### THE TASK
Once you have located the line containing "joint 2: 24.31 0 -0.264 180" in the material below, return it exactly along with each line after it through the line containing "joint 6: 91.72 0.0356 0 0".
· · · · ·
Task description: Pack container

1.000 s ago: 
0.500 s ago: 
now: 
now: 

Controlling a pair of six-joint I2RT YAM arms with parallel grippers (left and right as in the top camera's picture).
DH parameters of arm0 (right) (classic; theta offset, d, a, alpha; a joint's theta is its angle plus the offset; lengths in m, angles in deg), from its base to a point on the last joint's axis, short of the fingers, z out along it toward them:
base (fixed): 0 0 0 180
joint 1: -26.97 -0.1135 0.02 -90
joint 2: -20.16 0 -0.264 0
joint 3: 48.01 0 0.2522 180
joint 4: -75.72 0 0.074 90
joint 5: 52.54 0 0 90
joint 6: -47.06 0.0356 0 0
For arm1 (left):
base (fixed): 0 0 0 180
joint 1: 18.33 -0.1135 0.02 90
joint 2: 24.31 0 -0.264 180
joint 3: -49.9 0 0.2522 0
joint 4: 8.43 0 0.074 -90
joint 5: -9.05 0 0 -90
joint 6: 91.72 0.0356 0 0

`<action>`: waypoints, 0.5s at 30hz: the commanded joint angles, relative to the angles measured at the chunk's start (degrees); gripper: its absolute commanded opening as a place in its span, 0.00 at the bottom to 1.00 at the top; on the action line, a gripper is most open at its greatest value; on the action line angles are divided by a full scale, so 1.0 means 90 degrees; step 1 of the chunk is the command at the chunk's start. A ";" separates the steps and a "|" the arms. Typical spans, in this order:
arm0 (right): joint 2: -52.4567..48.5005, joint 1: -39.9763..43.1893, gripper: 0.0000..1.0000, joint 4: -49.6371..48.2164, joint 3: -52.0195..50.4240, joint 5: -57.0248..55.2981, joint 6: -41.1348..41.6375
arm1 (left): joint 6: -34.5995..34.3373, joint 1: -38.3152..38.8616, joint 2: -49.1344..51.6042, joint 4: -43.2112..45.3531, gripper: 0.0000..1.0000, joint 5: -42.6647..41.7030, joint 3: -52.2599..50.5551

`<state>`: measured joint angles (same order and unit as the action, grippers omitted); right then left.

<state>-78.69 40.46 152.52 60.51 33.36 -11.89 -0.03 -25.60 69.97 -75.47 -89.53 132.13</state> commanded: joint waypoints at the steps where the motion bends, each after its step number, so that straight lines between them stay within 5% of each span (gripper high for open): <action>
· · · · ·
### WRITTEN REPLY
joint 2: 24.31 0 -0.264 180
joint 3: -49.9 0 0.2522 0
joint 4: 8.43 0 0.074 -90
joint 5: -9.05 0 0 -90
joint 6: 91.72 0.0356 0 0

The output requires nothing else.